5 Replies Latest reply on May 15, 2016 7:16 PM by Jonathan Drummey

    Performance Issues with tabcmd

    Jeffrey Jacob

      Hi All,


      I use tabcmd to print a PDF of the only dashboard in my workbook.  When I first implemented the tabcmd functionality, I was not able to script more than 30 PDFs (1 PDF for each territory - 150 total territories).  After reviewing other discussions, I converted the "Live" Excel data connections to extracts.  This worked like a charm - all 150 PDFs were generated.  The Vizqlserver performed just fine.


      I recently implemented some conditional formatting within one of the worksheets for the dashboard, and it required the use of dual cross-tabs - one to display the measured value, the other to apply a background color for the "cell" if the value was above or below a percentage of the baseline value.  As soon as this was implemented, I noticed the rendering time of the dashboard in Tableau Server increased significantly.  When I attempted to generate the PDFs with the new conditional formatting feature, it would generate approximately 30 files before the process began to fail (and fail consistently).  Previously when this failed, Tableau Server would allow navigation through the different folders but would not render any views.  This time, navigation is still available, as well as rendered views.


      My first attempt to optimize the workbook was to convert all data sources to database tables.  This resulted in minimal gains.  My second attempt involved the conversion of a blended table to a joined table.  This did improve performance.  I am now able to generate 60 PDF files.  This, however, requires too  much babysitting.  Once the process fails, subsequent restarts will result in 1, 5, maybe 10 more PDF files before it would consistently fail.  If, on the other hand, I restart Tableau Server, it will generate another 60 before it begins to fail.


      Is there anything that I can do/review to further optimize this process?  Ideally, I could set it and forget it - all 150 PDF files would get generated without manual intervention.  My planned work-around is to script a Tableau Server restart (with the appropriate timeout to ensure Tableau Server is back on-line) after every 50 reports.  This, however, is not very elegant (or clean).


      Please let me know if I am missing something.





        • 1. Re: Performance Issues with tabcmd
          Russell Christopher

          As you've discovered, Tableau isn't a great report bursting engine - just wasn't really built for this work. I suspect you may always be somewhat challenged by this scenario, but it seems you've already identified the main problem as a workbook which is designed in a less-than-efficient manner for the type of work you want to do.


          Can you actually identify which Tableau Server process is failing and what it's resource consumption looks like right before the failure? You mentioned TWO crosstabs - how big are these suckers? (How many "marks" does each one render). Big crosstabs can cause lots of RAM (and CPU for that matter) to be utilized while rendering. Tableau also has a built in "watchdog" which will actually kill processes which leverage "most" resources on the machine (90% over the course of either 30 or 60 minutes as I recall)...so if you're rendering PDFS for a long period of time, and VizQL is using 90%-ish (?) of the RAM or CPU over  the course of that time, Tableau Server ITSELF may be killing the VizQL, assuming that something has gone wrong...

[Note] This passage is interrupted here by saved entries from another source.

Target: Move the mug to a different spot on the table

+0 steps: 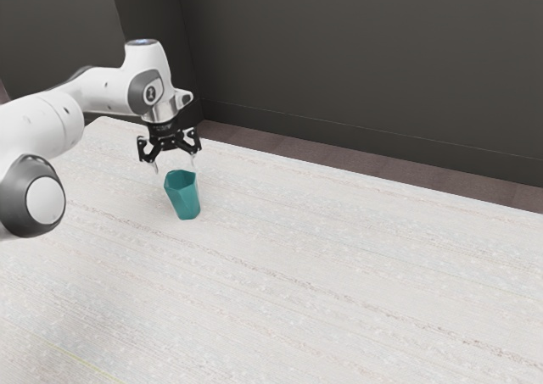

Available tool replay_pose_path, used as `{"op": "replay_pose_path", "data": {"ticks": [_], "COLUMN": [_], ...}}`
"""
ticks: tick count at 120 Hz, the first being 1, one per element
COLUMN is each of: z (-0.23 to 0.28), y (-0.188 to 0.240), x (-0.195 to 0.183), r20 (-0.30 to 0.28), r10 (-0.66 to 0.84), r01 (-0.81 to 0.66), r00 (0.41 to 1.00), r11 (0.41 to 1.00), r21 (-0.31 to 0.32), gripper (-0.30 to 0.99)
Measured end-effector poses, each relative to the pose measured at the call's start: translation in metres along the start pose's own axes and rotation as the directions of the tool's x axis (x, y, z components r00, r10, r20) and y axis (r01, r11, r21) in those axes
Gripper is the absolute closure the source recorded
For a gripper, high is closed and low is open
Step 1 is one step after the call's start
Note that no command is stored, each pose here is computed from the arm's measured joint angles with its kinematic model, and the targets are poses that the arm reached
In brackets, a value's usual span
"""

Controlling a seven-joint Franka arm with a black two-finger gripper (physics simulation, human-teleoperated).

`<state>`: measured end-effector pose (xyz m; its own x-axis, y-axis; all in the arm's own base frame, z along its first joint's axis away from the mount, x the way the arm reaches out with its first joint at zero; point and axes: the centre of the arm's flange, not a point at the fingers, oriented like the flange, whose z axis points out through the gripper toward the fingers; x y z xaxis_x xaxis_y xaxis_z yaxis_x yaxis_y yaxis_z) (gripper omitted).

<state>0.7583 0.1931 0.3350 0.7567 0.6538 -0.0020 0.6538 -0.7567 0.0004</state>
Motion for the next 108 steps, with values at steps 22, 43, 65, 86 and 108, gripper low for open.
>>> {"op": "replay_pose_path", "data": {"ticks": [22,43,65,86,108], "z": [0.007,0.010,0.014,0.020,0.027], "y": [0.003,0.001,-0.003,-0.007,-0.003], "x": [0.000,0.001,0.003,0.005,0.004], "r20": [0.003,0.013,0.020,0.031,0.038], "r10": [0.002,-0.029,-0.063,-0.100,-0.121], "r01": [-0.002,0.029,0.064,0.101,0.122], "r00": [1.000,0.999,0.998,0.994,0.992], "r11": [1.000,0.999,0.998,0.995,0.992], "r21": [-0.015,-0.021,-0.022,-0.027,-0.037], "gripper": [0.00,0.01,0.01,0.01,0.01]}}
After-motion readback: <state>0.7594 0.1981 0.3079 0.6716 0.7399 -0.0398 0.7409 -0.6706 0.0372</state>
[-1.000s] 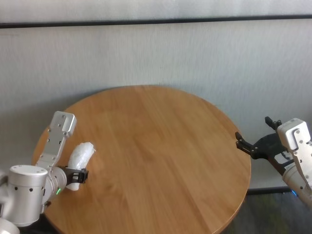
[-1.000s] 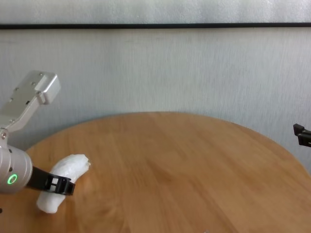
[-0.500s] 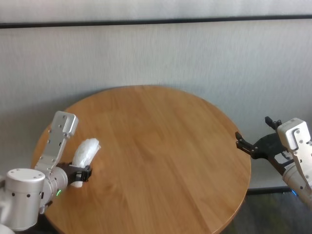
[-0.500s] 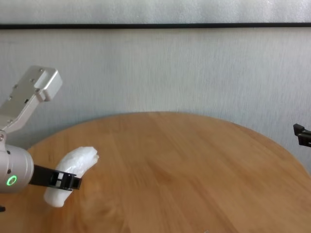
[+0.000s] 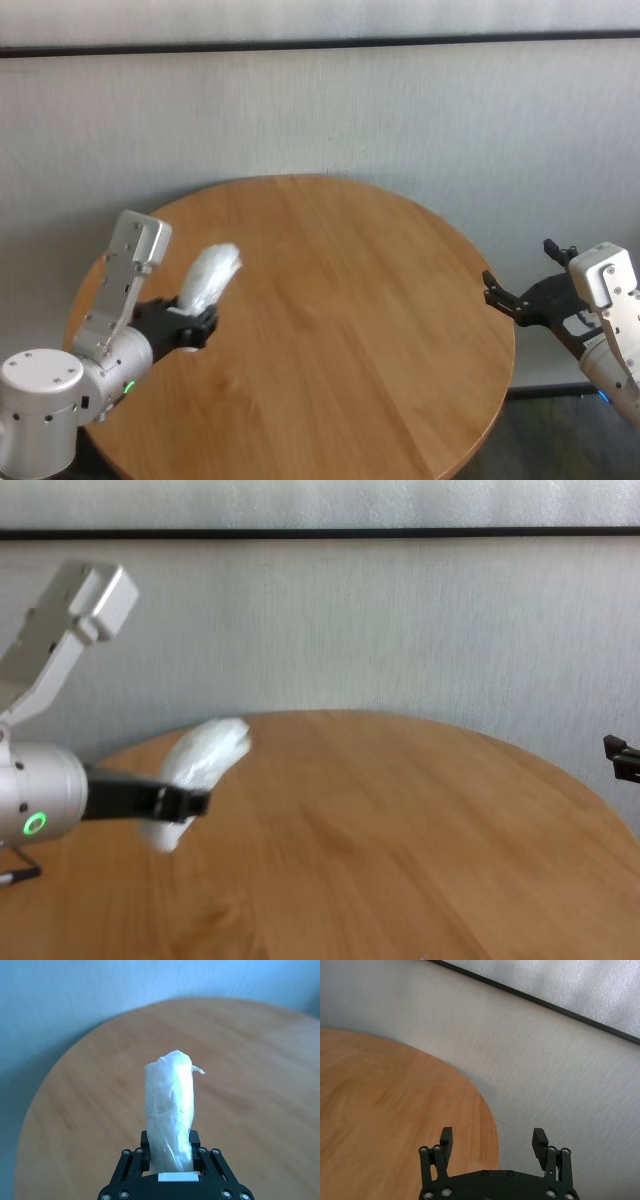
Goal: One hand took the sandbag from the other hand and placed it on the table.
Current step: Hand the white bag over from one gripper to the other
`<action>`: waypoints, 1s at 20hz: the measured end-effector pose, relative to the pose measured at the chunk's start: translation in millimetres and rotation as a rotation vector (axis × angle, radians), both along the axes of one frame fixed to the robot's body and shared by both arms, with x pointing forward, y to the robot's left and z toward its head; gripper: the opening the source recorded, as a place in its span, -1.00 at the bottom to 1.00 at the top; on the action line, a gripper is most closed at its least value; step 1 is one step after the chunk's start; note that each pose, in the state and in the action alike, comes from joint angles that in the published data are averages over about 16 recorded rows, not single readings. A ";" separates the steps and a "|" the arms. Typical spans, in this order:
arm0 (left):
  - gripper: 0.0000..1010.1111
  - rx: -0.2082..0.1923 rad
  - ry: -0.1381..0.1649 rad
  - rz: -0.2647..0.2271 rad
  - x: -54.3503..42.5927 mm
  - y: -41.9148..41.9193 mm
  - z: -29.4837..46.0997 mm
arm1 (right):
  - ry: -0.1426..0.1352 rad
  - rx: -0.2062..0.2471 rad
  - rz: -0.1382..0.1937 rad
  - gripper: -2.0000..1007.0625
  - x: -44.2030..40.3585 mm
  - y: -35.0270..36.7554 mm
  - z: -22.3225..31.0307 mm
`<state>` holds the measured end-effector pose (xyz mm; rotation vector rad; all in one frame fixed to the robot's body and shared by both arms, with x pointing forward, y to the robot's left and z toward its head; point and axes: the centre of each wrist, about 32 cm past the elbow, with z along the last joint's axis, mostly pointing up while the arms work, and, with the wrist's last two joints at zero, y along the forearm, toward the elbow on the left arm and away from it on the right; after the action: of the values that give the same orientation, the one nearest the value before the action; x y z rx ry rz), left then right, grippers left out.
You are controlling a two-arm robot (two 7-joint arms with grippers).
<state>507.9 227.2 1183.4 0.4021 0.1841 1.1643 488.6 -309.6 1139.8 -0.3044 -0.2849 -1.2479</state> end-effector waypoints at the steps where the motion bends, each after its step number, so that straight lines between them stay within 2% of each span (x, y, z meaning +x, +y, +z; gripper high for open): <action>1: -0.07 -0.012 -0.020 -0.019 -1.6 -0.3 1.4 | 0.000 0.000 0.000 0.99 0.0 0.0 0.0; 6: -0.07 -0.069 -0.109 -0.115 -9.0 -2.7 8.9 | 0.000 0.000 0.000 0.99 0.0 0.0 0.0; 10: -0.07 -0.112 -0.162 -0.187 -14.3 -6.5 14.7 | 0.000 0.000 0.000 0.99 0.0 0.0 0.0; 15: -0.07 -0.153 -0.210 -0.269 -19.8 -13.0 20.6 | 0.000 0.000 0.000 0.99 0.0 0.0 0.0; 20: -0.07 -0.181 -0.237 -0.328 -23.2 -20.0 25.1 | 0.000 0.000 0.000 0.99 0.0 0.0 0.0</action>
<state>484.8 207.2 1208.5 0.1255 0.0140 0.8543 488.6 -309.6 1139.8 -0.3044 -0.2849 -1.2479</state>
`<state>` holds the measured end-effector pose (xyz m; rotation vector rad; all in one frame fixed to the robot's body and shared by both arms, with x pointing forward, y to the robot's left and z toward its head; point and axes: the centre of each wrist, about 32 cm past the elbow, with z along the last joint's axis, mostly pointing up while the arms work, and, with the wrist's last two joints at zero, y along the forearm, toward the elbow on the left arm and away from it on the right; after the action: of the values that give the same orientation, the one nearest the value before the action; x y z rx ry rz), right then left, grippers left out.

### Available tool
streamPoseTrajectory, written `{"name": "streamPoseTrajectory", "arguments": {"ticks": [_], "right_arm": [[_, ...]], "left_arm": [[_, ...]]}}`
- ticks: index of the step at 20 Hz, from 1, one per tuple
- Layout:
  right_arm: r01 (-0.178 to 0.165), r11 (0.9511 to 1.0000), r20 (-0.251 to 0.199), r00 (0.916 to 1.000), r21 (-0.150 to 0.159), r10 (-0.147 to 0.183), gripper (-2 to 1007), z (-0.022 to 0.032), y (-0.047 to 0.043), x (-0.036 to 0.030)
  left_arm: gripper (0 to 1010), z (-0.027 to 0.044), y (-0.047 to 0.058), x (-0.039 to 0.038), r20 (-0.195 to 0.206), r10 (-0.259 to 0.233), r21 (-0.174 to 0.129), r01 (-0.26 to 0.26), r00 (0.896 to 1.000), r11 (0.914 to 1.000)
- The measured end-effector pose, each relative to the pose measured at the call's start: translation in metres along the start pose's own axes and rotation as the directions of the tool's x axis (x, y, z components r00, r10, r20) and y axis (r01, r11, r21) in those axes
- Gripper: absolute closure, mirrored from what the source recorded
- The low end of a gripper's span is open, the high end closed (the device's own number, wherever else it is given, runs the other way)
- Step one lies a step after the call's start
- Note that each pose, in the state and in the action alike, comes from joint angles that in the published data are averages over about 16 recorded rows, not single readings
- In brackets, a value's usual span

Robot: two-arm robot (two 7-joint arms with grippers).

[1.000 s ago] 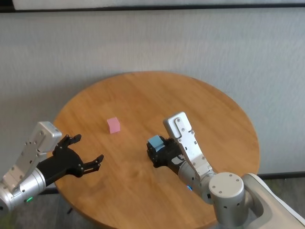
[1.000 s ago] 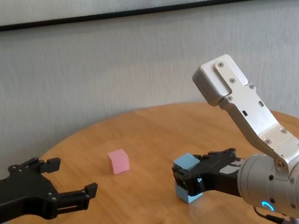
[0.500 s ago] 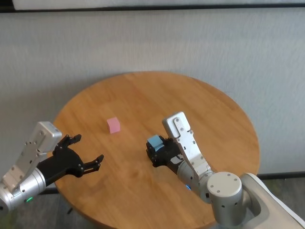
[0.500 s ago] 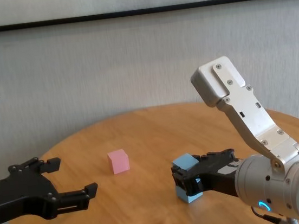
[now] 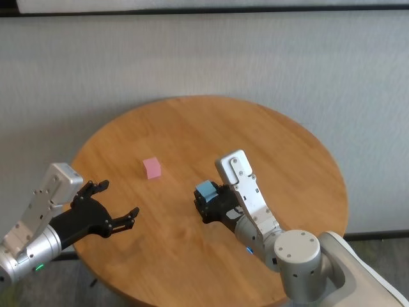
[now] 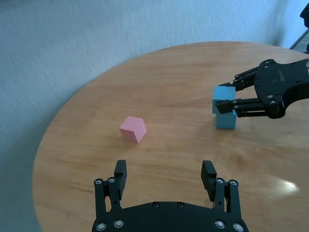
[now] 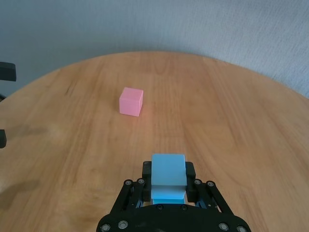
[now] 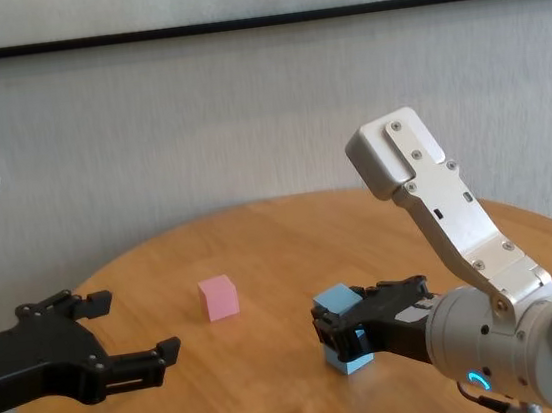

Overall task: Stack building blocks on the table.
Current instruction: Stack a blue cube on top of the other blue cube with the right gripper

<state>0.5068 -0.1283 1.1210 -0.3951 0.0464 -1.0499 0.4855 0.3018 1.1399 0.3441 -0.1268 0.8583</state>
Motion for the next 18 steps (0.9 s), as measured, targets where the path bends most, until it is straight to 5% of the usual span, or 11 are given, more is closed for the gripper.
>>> {"name": "streamPoseTrajectory", "arguments": {"ticks": [18], "right_arm": [[0.011, 0.9999, -0.002, 0.9999, 0.001, -0.011, 645, 0.0005, 0.0048, -0.0008]], "left_arm": [[9, 0.0, 0.0, 0.0, 0.0, 0.0, 0.0, 0.0, 1.0, 1.0]]}}
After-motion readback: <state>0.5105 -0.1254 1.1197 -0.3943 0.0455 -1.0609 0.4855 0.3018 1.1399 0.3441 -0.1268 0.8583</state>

          Cycling Tableau Server is doing a couple things for you:


          • Releasing all the resources held by processes...you said that restarting the process after a failure doesn't do a lot of good...which indicates that you may simply have a process which is using just about all the resources on the machine (what SORT of machine are you running on? How much RAM?)
          • It'll reset the clock on the "watchdog".


          If this is indeed a resource-management issue, you're either going to have to modify your vizzes so that they are less resource intensive to render (crosstabs and tables generally = BAD in this regard), increase RAM on the box, or just do the cycling you're thinking about...

          1 of 1 people found this helpful
          • 2. Re: Performance Issues with tabcmd
            Jonathan Drummey

            In addition to Russell's excellent points (especially the fact that Tableau is not a report bursting engine, as much as  some of us might try to make it into one http://github.com/tableau/VizAlerts), what version of Tableau are you on?


            The reason that I ask is that when we upgrade Tableau Server from v8.3 to v9.2 the time to render for many of my daily reports (mostly cross tabs, unfortunately) was cut in half, from what I've read there were a number of performance improvements in v9.


            Another question is what happens if you spread out the load more, like do 10 at a time, wait 1/2 an hour to an hour for Tableau to do whatever housekeeping it needs to, then do 10 more, etc.?



            1 of 1 people found this helpful
            • 3. Re: Performance Issues with tabcmd
              Jeffrey Jacob

              Hi Jonathan,


              We are using Tableau Server 9.3.  If I include a timeout for any period of time (e.g., 10 minutes, 30 minutes, etc.) after n reports, it behaves similarly to an execution without timeouts - it begins to fail after report #60.  Only a Tableau Server restart allows for successful execution across all 170+ reports.



              • 4. Re: Performance Issues with tabcmd
                Jeffrey Jacob

                Hi Russell,


                I've posted other questions in this forum to ensure I have built the workbook in the most efficient manner, and based on the lack of responses as well as existing solutions posted in the community, I feel I do have the most efficient workbook that can be built within Tableau.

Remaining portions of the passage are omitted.